Member of the Utah House of Representatives
- In office 1913–1913

Personal details
- Born: Clarence G. Bamberger July 16, 1886 Salt Lake City, Utah, U.S.
- Died: February 18, 1984 (aged 97)
- Resting place: Mount Olivet Cemetery
- Party: Republican
- Spouse: Marie Odell ​ ​(m. 1915; died 1971)​
- Children: 3
- Education: Royal School of Mines Paris School of Mines
- Alma mater: Cornell University
- Occupation: Mining executive; politician; philanthropist;

= Clarence Bamberger =

American mining executive and politician (1886–1984)

Clarence G. Bamberger (July 16, 1886 – February 18, 1984) was an American mining executive, politician and philanthropist. He served as a member of the Utah House of Representatives in 1913. He was a member of the War Industries Board during World War I.

==Early life==
Clarence G. Bamberger was born on July 16, 1886, in Salt Lake City, Utah, to Bertha (née Greenewald) and Jacob E. Bamberger. He was educated at public schools in Salt Lake City and Phillips Exeter Academy in New Hampshire. He graduated with a degree in mining engineering from Cornell University in 1908. He attended the Royal School of Mines in Berlin for a year and the Paris School of Mines for two years.

==Career==
After his education, Bamberger took surveys of oil fields in Mexico that his father was associated with.

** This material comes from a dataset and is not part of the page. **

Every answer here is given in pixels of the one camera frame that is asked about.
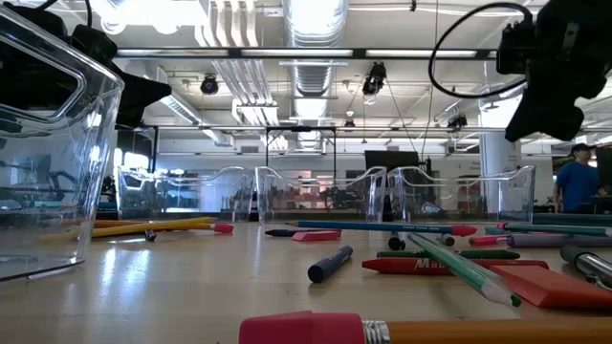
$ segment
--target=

He was a Republican. He served as a member of the Utah House of Representatives in 1913. He introduced the first workmen's compensation bill in Utah. He was a leader in Utah's movement to repeal prohibition and was state commander of the Utah Association Opposed to Prohibition. In 1914, he ran for the Utah State Senate, but lost to George Dern.

During World War I, Bamberger was captain of the ordinance department and worked with the War Industries Board. He was executive director of all war loan drives in Utah during World War II. He was executive vice chairman of the War Finance Committee of Utah from 1942 to 1946. He was chairman of Utah Citizens for Eisenhower in 1952.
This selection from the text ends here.